Shmaltz brews about three times as much beer on contract — for sale under other labels — as it brews for its own labels. Those other companies will have to find a new brewer to produce their beers, as SingleCut will not do contract brewing.

Before the transition is complete, the previously announced brewery events at Shmaltz will continue as scheduled, including the Five-Year Anniversary Beer Festival bash on June 23 and Black Friday Black Beer Fest in the fall.

Cowan on Monday told The Daily Gazette he started as a creative marketing guy, and that’s still his passion. This sale will allow him to do more of that, rather than focus on the mechanics of brewing and logistics of running a brewery.

“I like to be out there building brands,” he said. Brewing was not his passion and expertise and not his ambition for a very long time before building the Clifton Park brewery. But he considers himself better for having had one for five years.

“It’s been a meaningful experience, and I think I’ll be a better contract brewer going forward,” Cowan said.

Shmaltz will continue to sell quality craft beer with the creative marketing and humorous Jewish-themed names for which it has become known.

“I don’t make the final recipe, but I art-direct the recipe development,” Cowan said. “I work with really talented brewers to make the magic happen. That won’t change.”

LOVE OF BEER AND MUSIC

Most employees of SingleCut have a second passion beyond beer, Bronson said: music. (Single-cut is a way of shaping the body of an electric guitar where it meets the neck.)

Founder Rich Buceta did well enough in marketing that he could leave the corporate world at a relatively young age and turn his skill at homebrewing into a second career. He took an entry-level job at a brewery, then worked his way up. In 2012, he opened SingleCut in Queens, where he’d grown up, with the goal of producing good beer and getting it into customers’ hands while it still was very fresh.

It was the first full-scale brewery in Queens since Prohibition, Bronson said, and grew quickly enough that for more than two years, it has been operating at full capacity, which is about 11,000 barrels a year.

This has served to limit SingleCut’s ability to undertake the experimentation that is part of its culture, because it can’t afford to lose production capacity.

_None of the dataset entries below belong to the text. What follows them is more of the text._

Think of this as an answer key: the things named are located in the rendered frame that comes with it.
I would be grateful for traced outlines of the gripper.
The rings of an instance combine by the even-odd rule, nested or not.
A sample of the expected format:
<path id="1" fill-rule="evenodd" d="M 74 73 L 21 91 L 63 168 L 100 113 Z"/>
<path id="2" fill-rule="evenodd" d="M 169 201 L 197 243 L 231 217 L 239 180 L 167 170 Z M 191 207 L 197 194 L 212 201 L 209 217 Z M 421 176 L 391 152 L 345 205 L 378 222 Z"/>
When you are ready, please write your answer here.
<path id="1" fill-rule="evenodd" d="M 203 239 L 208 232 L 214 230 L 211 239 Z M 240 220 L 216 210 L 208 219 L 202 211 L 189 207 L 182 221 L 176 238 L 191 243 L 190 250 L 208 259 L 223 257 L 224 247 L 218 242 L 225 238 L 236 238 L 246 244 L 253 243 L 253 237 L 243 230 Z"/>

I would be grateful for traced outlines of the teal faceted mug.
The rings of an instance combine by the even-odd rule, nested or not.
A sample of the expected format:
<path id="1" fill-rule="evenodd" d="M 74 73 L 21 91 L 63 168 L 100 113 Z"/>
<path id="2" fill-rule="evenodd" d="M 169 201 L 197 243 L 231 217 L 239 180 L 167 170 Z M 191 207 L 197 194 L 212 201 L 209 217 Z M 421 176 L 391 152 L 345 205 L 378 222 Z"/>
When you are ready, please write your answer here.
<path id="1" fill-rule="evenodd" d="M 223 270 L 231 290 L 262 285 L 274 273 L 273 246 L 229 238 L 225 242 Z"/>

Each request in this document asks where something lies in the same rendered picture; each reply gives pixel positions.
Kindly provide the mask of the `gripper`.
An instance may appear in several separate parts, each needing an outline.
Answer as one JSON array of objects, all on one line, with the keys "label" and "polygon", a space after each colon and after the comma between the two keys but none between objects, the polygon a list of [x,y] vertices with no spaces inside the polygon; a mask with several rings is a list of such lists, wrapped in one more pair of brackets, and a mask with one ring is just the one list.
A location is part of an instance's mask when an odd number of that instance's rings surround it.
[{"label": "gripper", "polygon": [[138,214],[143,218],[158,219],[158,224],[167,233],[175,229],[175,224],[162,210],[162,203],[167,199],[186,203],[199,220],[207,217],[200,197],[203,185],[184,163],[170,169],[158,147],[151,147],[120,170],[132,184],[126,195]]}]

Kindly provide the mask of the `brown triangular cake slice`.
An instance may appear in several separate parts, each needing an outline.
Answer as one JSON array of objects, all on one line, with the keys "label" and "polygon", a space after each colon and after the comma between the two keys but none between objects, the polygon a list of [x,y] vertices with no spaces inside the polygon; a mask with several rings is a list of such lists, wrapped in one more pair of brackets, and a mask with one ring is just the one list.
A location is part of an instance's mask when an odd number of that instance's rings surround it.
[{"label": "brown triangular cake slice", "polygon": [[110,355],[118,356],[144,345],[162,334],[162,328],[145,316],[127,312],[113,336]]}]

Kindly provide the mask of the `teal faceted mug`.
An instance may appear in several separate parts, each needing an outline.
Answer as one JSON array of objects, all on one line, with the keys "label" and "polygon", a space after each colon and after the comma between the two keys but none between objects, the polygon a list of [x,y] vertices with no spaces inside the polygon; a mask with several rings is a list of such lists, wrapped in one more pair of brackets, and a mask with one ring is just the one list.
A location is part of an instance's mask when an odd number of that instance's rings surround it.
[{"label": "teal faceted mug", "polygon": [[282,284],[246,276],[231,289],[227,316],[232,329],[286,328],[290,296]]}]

This also limits how much beer its fans can buy, Bronson said, and that’s not a good situation.

“We want desperately to be a guest-facing brewery,” he said. 

In Clifton Park, SingleCut found a proven production facility with a capacity of 30,000 barrels (945,000 gallons) of beer a year. 

Bronson said SingleCut plans to ramp Clifton Park production up to about 11,000 barrels a year within 12 months of moving in, then gradually build production as it builds sales. The Astoria brewery, meanwhile, will continue to run at or near full capacity.

SingleCut will send a startup team from Queens to Clifton Park for the transition, and its distributor will start a marketing effort to establish SingleCut on shelves in the Capital Region and beyond. Its beers currently sell from Maine to Virginia and have gained a beachhead in Europe, but are not widely sold in the Capital Region.

“This is an awesome opportunity for us,” Bronson said, “a second home-market where we don’t have much of a presence.”

SHMALTZ’S FUTURE

Cowan said there’s a challenge today in maintaining market share with so many craft beers on the market. One of the selling points in this environment is local production, and when Shmaltz contracts with a brewer, it will be able to market that beer as a local product.

“I’m really excited to see if I can pull off exactly that,” he said.

This will take the form of small-batch collaborations and one-time-only experiments, as well as larger-scale production of the mainstays: the Shmaltz, He’Brew, 518/838 Craft and Alphabet City lines.

Shmaltz last month announced a new national sales and marketing partnership with Artisanal Imports to expand the territory where its beers are available.

Cowan is also continuing with previously announced plans to open a tasting room and bottle shop in downtown Troy.

He said the Clifton Park brewery underwent a great evolution in its five years, boosting production from 8,000 to 26,000-plus barrels a year and growing from eight to 20 employees. 

He’s excited about the next chapter now.